__TRY IT__. Wherever "straight" occurs in the entries, copy the line that holds it.

__INPUT MATERIAL__.
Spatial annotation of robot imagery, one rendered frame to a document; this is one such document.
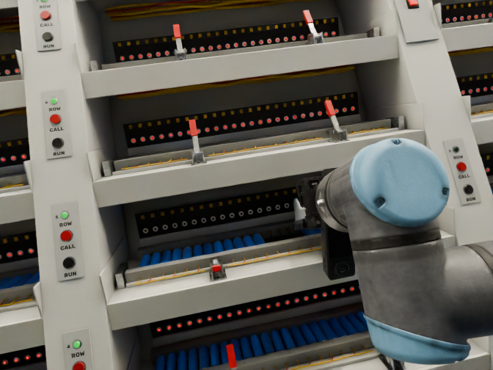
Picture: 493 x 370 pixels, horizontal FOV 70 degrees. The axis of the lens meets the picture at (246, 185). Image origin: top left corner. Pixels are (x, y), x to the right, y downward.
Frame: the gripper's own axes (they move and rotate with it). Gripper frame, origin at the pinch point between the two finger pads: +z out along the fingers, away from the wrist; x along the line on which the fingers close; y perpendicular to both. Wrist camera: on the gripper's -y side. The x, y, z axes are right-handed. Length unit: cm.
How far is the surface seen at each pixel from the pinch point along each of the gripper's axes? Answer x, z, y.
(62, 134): 41.3, -8.5, 22.3
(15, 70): 56, 8, 45
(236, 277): 16.4, -7.9, -6.3
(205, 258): 21.1, -4.1, -2.5
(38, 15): 43, -8, 46
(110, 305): 36.7, -8.5, -6.8
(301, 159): 1.3, -7.7, 11.7
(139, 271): 32.6, -4.1, -2.6
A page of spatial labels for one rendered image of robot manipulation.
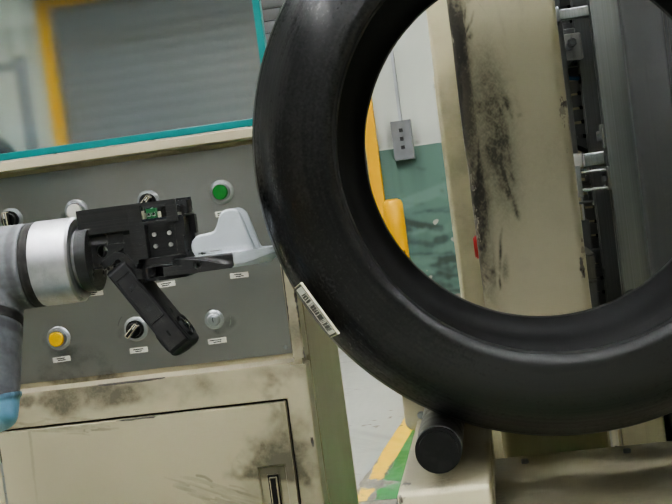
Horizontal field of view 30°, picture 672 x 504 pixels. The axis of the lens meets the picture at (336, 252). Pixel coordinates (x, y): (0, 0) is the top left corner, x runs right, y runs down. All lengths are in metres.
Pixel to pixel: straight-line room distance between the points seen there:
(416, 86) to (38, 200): 8.44
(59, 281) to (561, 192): 0.61
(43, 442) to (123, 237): 0.81
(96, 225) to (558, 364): 0.49
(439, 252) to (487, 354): 9.24
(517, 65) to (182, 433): 0.82
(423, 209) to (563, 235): 8.85
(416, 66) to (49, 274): 9.18
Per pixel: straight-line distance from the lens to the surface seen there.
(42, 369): 2.11
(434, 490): 1.21
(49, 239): 1.32
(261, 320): 2.00
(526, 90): 1.55
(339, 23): 1.17
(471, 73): 1.55
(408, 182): 10.40
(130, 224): 1.29
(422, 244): 10.41
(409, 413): 1.55
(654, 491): 1.36
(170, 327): 1.31
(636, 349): 1.17
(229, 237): 1.28
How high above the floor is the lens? 1.16
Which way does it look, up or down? 3 degrees down
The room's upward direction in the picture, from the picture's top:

__WRITTEN ANSWER__.
Pixel to pixel: straight-line room distance between the points seen there:
Per pixel: straight-line distance from the lens to the surface seen there.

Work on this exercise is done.